• [EXERCISE] Return every line of the data that contains the string "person".

• [Collected data entries]
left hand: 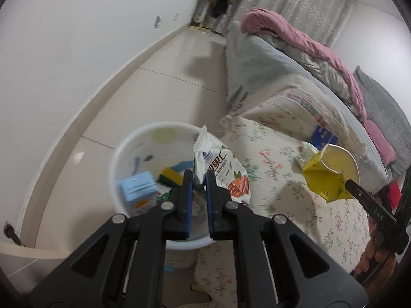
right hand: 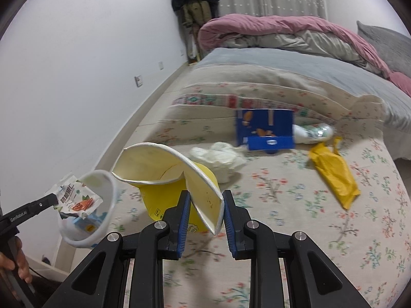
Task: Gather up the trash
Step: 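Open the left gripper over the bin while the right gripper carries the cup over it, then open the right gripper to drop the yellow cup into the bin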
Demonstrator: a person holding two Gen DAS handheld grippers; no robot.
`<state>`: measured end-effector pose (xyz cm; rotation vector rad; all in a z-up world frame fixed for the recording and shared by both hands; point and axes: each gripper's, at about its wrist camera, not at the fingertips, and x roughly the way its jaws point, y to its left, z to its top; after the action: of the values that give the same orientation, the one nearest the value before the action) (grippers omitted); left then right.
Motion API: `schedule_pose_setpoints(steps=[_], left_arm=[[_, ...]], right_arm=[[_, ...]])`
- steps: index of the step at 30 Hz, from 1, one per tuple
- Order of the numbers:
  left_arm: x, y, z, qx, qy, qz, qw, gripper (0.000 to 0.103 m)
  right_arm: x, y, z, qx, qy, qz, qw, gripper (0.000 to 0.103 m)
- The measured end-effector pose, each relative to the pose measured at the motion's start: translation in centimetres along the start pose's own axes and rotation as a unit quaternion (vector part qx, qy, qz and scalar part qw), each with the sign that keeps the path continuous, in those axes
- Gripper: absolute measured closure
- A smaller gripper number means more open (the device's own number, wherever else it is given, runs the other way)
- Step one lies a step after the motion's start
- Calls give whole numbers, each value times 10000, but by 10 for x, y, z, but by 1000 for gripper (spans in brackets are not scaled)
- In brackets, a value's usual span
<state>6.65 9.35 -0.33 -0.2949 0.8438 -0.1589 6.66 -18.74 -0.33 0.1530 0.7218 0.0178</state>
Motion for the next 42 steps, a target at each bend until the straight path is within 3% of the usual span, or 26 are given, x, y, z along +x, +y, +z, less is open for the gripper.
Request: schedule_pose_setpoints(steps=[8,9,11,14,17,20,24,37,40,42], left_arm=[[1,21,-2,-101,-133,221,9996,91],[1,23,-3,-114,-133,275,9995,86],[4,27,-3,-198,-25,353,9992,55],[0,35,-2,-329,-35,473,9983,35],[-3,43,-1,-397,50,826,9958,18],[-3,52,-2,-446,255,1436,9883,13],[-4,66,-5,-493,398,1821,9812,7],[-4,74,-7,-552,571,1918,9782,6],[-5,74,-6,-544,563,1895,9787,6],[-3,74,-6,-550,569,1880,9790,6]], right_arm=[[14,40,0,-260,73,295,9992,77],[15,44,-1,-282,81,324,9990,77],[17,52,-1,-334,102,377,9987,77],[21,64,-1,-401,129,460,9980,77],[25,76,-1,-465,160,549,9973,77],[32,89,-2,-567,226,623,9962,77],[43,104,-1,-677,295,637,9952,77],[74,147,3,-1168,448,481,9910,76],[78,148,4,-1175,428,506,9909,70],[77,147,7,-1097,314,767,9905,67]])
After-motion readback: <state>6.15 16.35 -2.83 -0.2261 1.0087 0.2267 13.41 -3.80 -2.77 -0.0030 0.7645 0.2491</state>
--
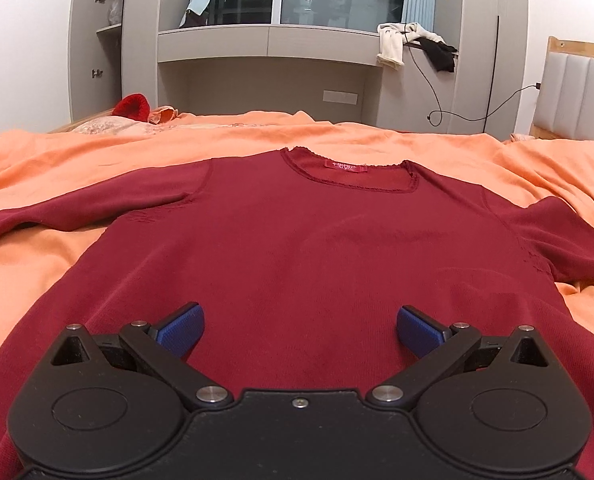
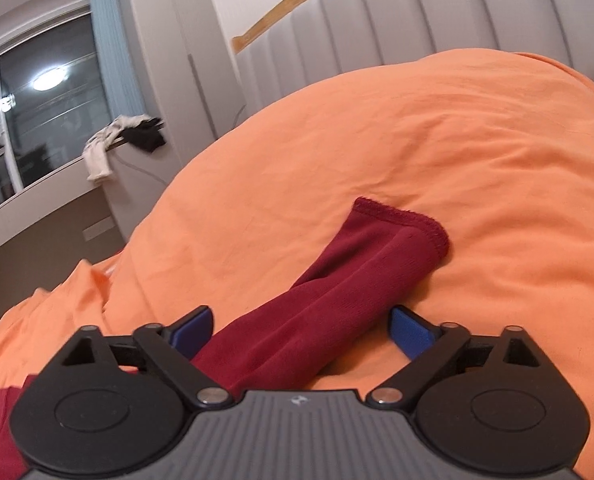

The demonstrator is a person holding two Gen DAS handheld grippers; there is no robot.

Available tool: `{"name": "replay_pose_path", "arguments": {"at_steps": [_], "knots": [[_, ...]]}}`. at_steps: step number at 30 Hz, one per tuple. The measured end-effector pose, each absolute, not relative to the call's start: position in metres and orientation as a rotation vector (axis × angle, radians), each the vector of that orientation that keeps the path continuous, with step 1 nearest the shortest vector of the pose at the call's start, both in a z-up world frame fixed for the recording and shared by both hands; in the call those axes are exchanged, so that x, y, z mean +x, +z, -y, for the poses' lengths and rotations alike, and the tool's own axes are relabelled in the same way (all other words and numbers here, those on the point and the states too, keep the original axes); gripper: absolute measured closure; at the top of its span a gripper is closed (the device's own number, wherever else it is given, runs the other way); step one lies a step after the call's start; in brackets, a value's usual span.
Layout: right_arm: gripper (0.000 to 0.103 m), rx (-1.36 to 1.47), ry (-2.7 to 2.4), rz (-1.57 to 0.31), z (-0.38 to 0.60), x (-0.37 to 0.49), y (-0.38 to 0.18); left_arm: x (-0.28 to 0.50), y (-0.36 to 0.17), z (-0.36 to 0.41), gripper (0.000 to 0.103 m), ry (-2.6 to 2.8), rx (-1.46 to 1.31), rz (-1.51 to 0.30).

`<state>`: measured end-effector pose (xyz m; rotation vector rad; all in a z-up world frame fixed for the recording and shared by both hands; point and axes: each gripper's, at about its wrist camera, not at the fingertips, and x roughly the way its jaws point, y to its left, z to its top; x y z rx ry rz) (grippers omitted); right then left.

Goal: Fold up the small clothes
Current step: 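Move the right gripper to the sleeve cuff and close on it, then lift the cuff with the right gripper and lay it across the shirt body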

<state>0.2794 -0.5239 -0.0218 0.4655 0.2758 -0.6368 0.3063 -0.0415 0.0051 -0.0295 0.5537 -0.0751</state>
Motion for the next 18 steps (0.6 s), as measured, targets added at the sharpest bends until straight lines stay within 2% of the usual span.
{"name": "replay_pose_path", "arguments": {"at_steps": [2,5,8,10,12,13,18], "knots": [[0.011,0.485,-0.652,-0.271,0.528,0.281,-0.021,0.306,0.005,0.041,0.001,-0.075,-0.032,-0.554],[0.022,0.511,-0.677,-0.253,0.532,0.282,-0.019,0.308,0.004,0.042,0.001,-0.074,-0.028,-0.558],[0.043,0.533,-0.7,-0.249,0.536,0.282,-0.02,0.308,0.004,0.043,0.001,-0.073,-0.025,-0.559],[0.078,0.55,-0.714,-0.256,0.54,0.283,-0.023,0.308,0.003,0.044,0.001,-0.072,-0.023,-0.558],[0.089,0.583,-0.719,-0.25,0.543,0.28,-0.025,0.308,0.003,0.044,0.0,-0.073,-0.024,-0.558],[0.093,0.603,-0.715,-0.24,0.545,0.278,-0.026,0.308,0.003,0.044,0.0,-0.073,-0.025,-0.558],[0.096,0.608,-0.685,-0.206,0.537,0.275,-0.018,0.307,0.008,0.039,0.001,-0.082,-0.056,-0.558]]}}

• [SOLUTION TO THE PROBLEM]
Demonstrator: a person holding two Gen DAS handheld grippers; no robot.
The demonstrator is a person holding two Gen DAS handheld grippers; there is no robot.

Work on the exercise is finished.